» **What needs to be done**
Your answer must match, word for word, the lines from the one holding "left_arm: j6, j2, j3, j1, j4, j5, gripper" through the final line below, with pictures excluded.

*** Opening Given data ***

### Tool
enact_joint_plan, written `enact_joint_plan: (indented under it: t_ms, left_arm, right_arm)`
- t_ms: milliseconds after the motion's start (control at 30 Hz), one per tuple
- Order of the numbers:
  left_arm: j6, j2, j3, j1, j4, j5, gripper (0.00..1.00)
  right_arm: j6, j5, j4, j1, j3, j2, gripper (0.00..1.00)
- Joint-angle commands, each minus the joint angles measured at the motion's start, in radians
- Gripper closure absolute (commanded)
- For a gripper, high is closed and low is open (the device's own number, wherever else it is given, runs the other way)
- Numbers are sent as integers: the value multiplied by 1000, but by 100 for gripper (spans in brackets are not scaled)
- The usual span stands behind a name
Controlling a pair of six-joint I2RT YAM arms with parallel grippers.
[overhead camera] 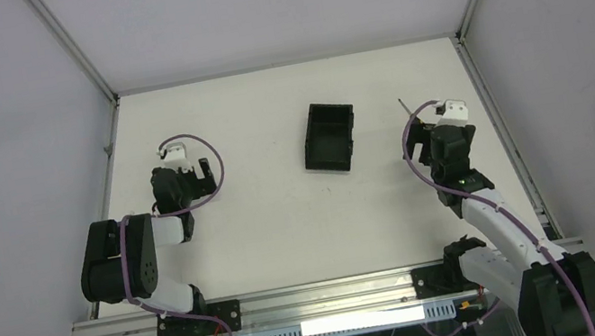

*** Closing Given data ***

» **Completed exercise**
  left_arm: j6, j2, j3, j1, j4, j5, gripper (0.00..1.00)
  right_arm: j6, j5, j4, j1, j3, j2, gripper (0.00..1.00)
- Joint-angle commands, each minus the joint angles measured at the motion's start, in radians
- Gripper closure absolute (commanded)
- For a gripper, high is closed and low is open (the device's own number, wherever else it is given, runs the other way)
- Numbers are sent as integers: the value multiplied by 1000, but by 100 for gripper (spans in brackets are not scaled)
- The usual span stands behind a name
Controlling a pair of six-joint I2RT YAM arms with parallel grippers.
[overhead camera] 

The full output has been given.